Streetwise
Lauren Rudd
Sunday, January 13, 2013
No One Will Part the Red Sea
Earnings season is upon us and therefore you can look forward
to being inundated with an onslaught of carefully worded hyperbole designed to
distract your attention from any unpleasantness. As you listen to the various
forecasts, remember that rose colored glasses, combined with a dollop of wishful
thinking, are a precursor to disaster.
That does not mean you disregard the various protestations.
Rather you want to keep them in perspective, all the while remembering that the
Street’s analysts have a herd mentality.
Here is another bit of advice. Do not rely on anyone to part
the Red Sea and guide you to the Promised Land of high returns. It is your
responsibility to separate the wheat from the chaff. Unfortunately, whenever
there is an increase in market ebullience, there is also a tendency to add
credence to boisterous prognosticators.
Moreover, anyone selling an investment is unequivocally
biased. It does not matter how sincere they appear or how long you have known
them, they sell for a living. Your best defense is knowledge.
One company you will be hearing a lot about is Abbott. If you
were holding Abbott before the start of 2013, you now have one share of Abbott
Laboratories (ABT) and one share of AbbVie (ABBV) for each old Abbott share.

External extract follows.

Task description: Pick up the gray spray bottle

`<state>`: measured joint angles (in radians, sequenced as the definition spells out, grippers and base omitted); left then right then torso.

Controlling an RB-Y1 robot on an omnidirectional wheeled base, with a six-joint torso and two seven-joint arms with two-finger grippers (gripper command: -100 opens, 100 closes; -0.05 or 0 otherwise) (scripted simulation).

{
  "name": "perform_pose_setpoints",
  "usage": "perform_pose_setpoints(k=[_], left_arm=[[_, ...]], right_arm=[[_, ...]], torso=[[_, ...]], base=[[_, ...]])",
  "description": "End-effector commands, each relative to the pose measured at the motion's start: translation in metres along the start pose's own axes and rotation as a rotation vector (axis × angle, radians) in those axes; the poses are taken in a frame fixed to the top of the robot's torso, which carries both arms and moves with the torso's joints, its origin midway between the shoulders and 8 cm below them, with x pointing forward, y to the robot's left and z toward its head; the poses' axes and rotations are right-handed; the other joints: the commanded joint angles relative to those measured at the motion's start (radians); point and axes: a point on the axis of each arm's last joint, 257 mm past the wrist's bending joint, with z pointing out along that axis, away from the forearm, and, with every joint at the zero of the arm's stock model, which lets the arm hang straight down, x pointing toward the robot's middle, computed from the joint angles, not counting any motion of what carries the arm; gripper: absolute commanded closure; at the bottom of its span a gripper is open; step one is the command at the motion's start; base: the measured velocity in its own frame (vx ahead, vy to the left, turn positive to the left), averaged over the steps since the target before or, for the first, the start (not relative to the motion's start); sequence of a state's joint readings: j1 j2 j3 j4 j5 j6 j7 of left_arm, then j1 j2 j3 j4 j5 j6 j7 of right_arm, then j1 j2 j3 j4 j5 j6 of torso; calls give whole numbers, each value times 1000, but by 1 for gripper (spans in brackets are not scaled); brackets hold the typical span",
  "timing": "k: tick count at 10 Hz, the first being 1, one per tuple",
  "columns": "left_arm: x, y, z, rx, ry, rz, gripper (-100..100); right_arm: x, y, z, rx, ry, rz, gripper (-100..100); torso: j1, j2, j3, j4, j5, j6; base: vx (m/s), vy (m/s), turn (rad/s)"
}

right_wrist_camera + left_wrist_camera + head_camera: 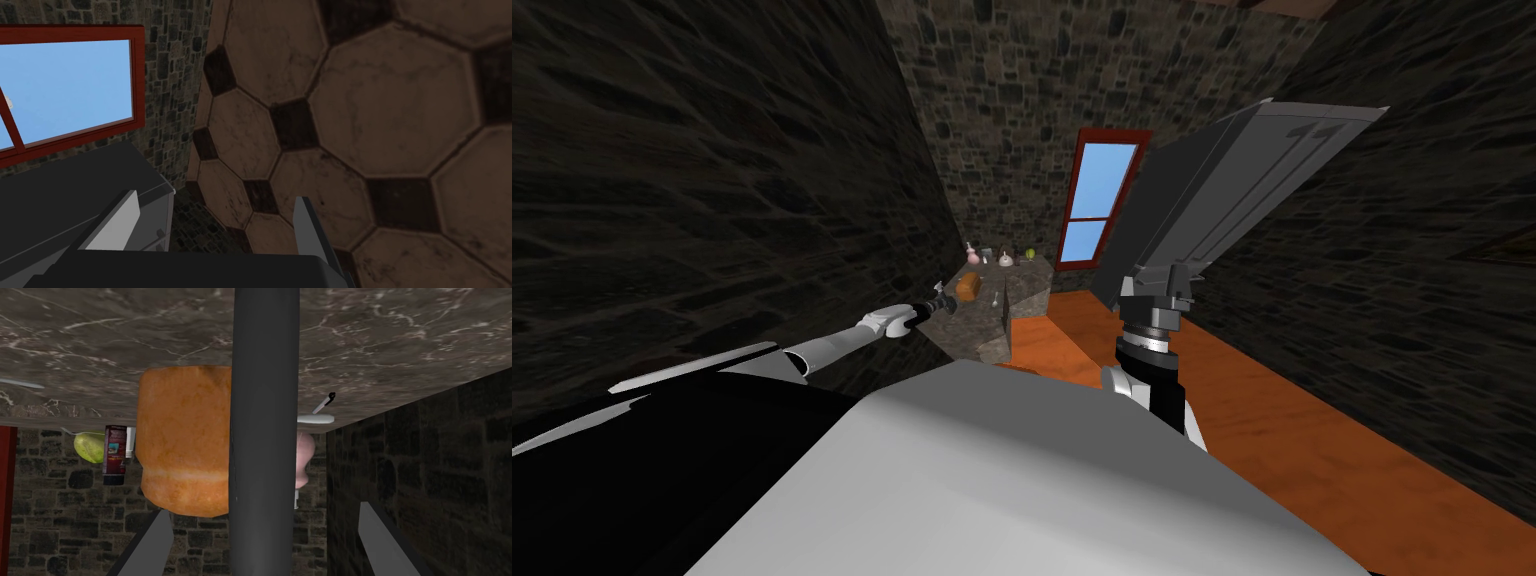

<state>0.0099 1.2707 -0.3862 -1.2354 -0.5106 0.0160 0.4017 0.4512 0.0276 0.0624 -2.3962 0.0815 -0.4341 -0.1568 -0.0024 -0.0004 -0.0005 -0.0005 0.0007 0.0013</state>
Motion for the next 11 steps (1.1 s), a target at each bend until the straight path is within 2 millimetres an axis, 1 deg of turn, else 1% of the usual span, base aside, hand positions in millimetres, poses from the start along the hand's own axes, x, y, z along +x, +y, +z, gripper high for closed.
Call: perform_pose_setpoints(k=[1,2,6,7,8,9,10,11], left_arm=[[0,0,0,0,0,0,-100],[-1,1,0,-2,-1,-4,100],[-1,2,0,-4,-1,0,100],[-1,2,0,-4,-1,0,0],[6,-4,-4,-8,-14,-31,100],[11,-9,-6,3,-8,-23,100],[19,-12,-12,-7,-17,-68,100],[24,-18,-16,7,-10,-42,100]], right_arm=[[0,0,0,0,0,0,0],[0,0,0,0,0,0,0],[0,0,0,0,0,0,0],[0,0,0,0,0,0,0],[0,0,0,0,0,0,0],[0,0,0,0,0,0,0],[0,0,0,0,0,0,0],[0,0,0,0,0,0,0]], torso=[[0,0,0,0,0,0],[1,-1,0,0,0,0],[2,-1,-1,0,2,0],[2,-1,-1,0,2,0],[2,-1,-1,0,2,0],[5,-3,-1,0,2,1],[6,-3,-1,0,3,1],[7,-4,-3,-2,6,3]], base=[[0,0,0],[0,0,0],[0,0,0],[0,0,0],[37,49,-60],[34,66,-50],[29,73,-50],[25,53,-32]])
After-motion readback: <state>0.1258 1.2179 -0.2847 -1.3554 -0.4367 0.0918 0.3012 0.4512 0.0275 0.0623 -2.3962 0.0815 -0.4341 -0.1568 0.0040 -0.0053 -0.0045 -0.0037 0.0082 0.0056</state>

Translated, this means you now own a medical device company which continues to
operate under its old name, and a pharmaceutical company.
Shares of Abbott recently closed at $33.35, while shares of
AbbVie closed at $33.71, for a combined value of $67.06. The combined value of
the holdings has increased 3.0 percent from Abbott’s December 31 closing price
of $65.50.
So the question now is do you hold onto one, or both, or
neither going forward? You will quickly learn that the opinion of what to do is
also split down the middle among analysts. While the decision is a personal one,
based on your strategic and tactical investment objectives, here are some points
to keep in mind.
The primary concern about AbbVie is a dearth of new product
in its pharmaceutical pipeline. The Company currently relies on Humira, a
popular drug in treating rheumatoid arthritis, to generate about $8 billion in
annual revenues. AbbVie’s total revenue is only about 18 billion. Furthermore,
Humira is losing patent protection at the end of 2016 in North America and a
year later in Europe.
Although AbbVie does have some new products in the offing,
they are unlikely to have an earnings impact before 2015. The products include
the company's hepatitis C drug (which does not require interferon), a gel for
Parkinson's, a multiple sclerosis drug, and a drug for endometriosis. The four,
AbbVie CFO William Chase has projected, could produce revenues in the $4 to $6
billion range.
AbbVie is currently expected to generate annual revenues of
$17.6 billion on which it could earn almost $5.0 billion. This values AbbVie's
operating assets at roughly 3.1 times annual revenues and roughly 11 times
annual earnings. The company will pay $0.40 in dividends per share on a
quarterly basis for an annual dividend yield of 4.6 percent.
Meanwhile, Abbott will likely generate annual revenues this
year of $21 billion on which it could earn roughly $1.6 billion. This values the
firm at 2.5 times annual revenues and 33 times annual earnings. Abbott is
expected to pay a quarterly dividend of $0.14 per share for an annual dividend
yield of 1.7 percent.
Revenue among Abbott's businesses is well balanced
geographically, with 30 percent generated in the United States, 30 percent from
Western Europe, Canada, Japan and Australia, and 40 percent from the
fastest-growing economies, including India, China, Russia and Brazil. The
company's presence in these high-growth markets is among the most expansive of
any diversified healthcare company.
AbbVie is without a doubt the riskier business on an
operational basis, given its reliance on Humira, whereas Abbott has superior
product and geographical diversification.
My estimate is that AbbVie will earn $3.60 per share this year and my 12-month
target price is $38, while my earnings forecast for Abbott is $5.00 per share
with a 12-month target price of $55.